#### [Task details]
Find the line below with "The lines of" and the line with "right gripper left". Output them and the lines between, exactly, but not the pictures.
(Data for review)
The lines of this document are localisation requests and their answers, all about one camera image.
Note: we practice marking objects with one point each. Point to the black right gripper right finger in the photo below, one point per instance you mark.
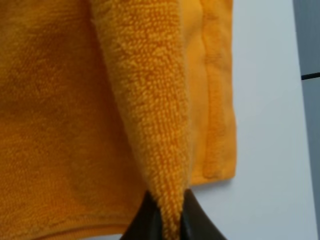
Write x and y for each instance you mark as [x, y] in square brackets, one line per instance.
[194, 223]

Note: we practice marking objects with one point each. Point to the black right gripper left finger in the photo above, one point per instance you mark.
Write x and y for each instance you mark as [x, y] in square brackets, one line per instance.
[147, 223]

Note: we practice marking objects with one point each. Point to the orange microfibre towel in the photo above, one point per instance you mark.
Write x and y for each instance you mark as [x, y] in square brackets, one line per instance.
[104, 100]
(End Data for review)
(Data for review)
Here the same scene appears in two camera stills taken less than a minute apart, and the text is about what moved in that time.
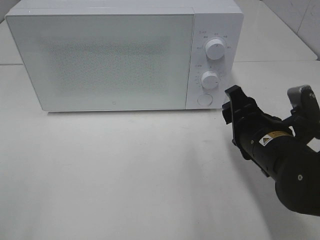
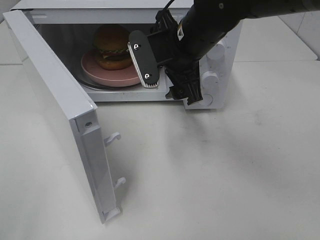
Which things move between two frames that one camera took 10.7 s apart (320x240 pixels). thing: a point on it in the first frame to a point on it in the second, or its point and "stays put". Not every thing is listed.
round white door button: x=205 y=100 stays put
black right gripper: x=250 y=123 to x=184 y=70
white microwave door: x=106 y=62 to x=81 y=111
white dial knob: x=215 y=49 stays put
(End Data for review)
#### [Result below]
The lines of this document are localisation requests and their answers, all about one camera image.
Note: we practice marking objects with one point each. Point to the black right gripper right finger in the photo below, one point per instance you mark.
Write x and y for each instance you mark as [x, y] in square brackets, one line per instance.
[194, 223]

Note: we practice marking objects with one point each. Point to the black right gripper left finger in the photo above, one point per instance you mark.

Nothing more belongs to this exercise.